January 2020
Happy New Year!
Another year begins, and we look forward to the upcoming reenactment season. We have many new items planned, and are continuing with the ongoing projects and items!
Richard Eckart
Started in 2016 R. Eckert Tinware was founded by Richard Eckert, learning tinsmithing from Phil Eckert of Old Sturbridge Village. In 2011 he started working as a part-time seasonal staff member. In 2017 Richard became the Lead Tinsmith at Old Sturbridge Village continuing his work under Master Tinsmith Phil Eckert.

With the passion to learn and do more Richard started his own shop to learn not only about the early 19 th century tin industry but is beginnings in American history to where is evolved to during the 19 th century and finally 20 th century. Taking him to places such as Berlin, CT where the industry in America started with Edward Pattison in the 1740’s and its vast tool industry for the trade to the era of the American Civil War with the American Civil War Museum, USS Cairo, and the Steamboat Bertrand. Finally extending into the realm of the painted tinware known as Japanware from the Historical Society of Early American Decoration.

Each new find and study he applies these to his work using period correct Hot Dip Tinplate and lead free solder. Using tools from the early to mid 19 th century including ones produced in Berlin, Southington, Connecticut along with Woodstock, Vermont and Terrytown, New York. He is willing to consider custom work pending approval.
Fort Pitt
 In late November 1758 General John Forbes and an army of 6,000 men finally took control of the Forks of the Ohio from the retreating French. Construction of Fort Pitt followed the next year and would take two years to complete. The result would be one of the largest most intricate British fortifications in North America.

After 1772 British Forces disbanded Fort Pitt and successfully sold of some of the building materials used in its construction.
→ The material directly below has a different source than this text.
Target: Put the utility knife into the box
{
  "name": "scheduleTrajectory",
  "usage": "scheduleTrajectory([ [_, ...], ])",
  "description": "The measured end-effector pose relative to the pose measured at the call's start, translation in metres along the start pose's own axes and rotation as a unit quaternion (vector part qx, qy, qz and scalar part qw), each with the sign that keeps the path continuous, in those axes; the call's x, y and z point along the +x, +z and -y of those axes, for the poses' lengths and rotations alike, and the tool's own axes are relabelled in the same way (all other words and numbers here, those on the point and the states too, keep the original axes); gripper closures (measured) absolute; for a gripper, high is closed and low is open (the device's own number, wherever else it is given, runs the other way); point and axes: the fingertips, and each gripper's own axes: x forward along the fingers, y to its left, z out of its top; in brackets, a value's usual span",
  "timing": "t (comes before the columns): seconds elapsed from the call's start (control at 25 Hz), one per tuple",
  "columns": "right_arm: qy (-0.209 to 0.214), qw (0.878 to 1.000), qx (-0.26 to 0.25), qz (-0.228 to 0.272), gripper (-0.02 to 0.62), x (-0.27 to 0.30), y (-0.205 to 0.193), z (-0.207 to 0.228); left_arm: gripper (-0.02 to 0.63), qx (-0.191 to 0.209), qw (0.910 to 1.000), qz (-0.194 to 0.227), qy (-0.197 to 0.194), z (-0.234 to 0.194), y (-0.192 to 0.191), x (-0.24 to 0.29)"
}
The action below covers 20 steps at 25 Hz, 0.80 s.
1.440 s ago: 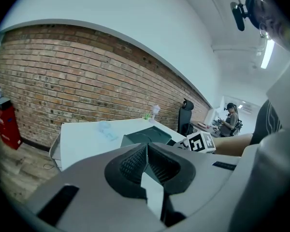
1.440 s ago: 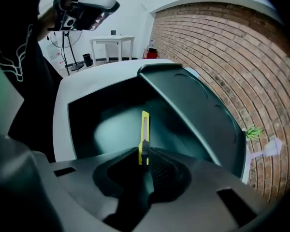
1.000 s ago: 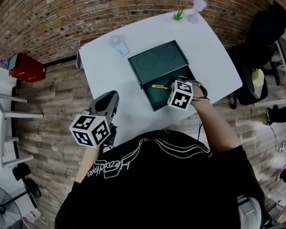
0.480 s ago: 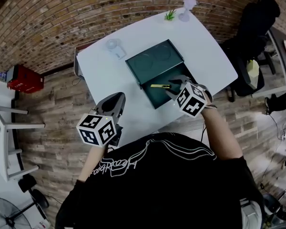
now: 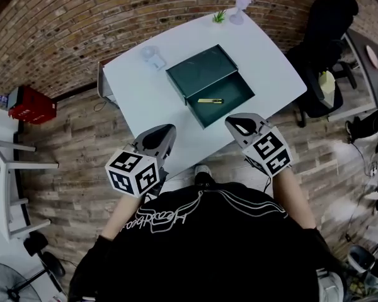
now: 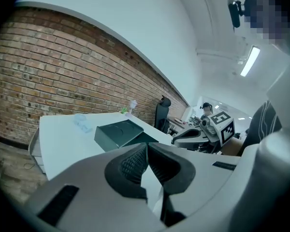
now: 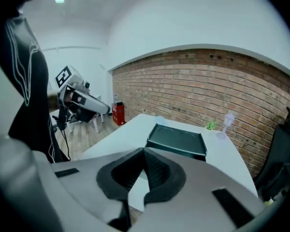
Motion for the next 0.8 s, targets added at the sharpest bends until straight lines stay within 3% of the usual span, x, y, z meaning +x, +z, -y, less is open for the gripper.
scheduleTrajectory([
  [0.36, 0.013, 0.997, 0.029, 0.065, 0.592, -0.034, 0.008, -0.049, 0.571, 0.029, 0.9994, 0.002, -0.02, 0.033, -0.014, -0.03],
  [0.8, 0.004, 0.997, 0.015, 0.074, 0.592, -0.058, 0.008, -0.088, 0.571, 0.044, 0.9981, 0.003, -0.043, 0.056, -0.025, -0.046],
])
But with the outbreak of the American Revolution in 1775, Militia from Virginia were able to take hold of the fort which would become the headquarters for the western department of the army. With the ending of the American Revolution Fort Pitt and West Point were the only military post maned by U.S. troops. Fort Pitt was finally decommissioned in May of 1792 in favor of Pittsburgh’s new military post Fort Fayette.

The museum sits on the footprint of what was known as the Monongahela bastion in Point State Park. Consists of two floors of exhibits including a rotating exhibit gallery on the second floor. It is open seven days a week from 10-5.

For the past five years volunteers and craftsmen from Pennsylvania and surrounding states have been assisting with living history programs not only at Fort Pitt but other French and Indian war sites as well. Following basic guidelines and an understanding of progressive minded reenacting that comes with experience. With most events done in the warmer months, and colder months set aside for the research and construction of everything from hats to shoes.

French and Indian war reenacting is akin to trying to recreate First Mannassas. Every regiment has specialized uniforms with different colored cloth, individual lace and button patterns, trying to accumulate any sort of wardrobe to attend various events can be a logistical nightmare. Not to mention that simple one stop vendors do not exist due to the nature and fit of 18 th century clothing.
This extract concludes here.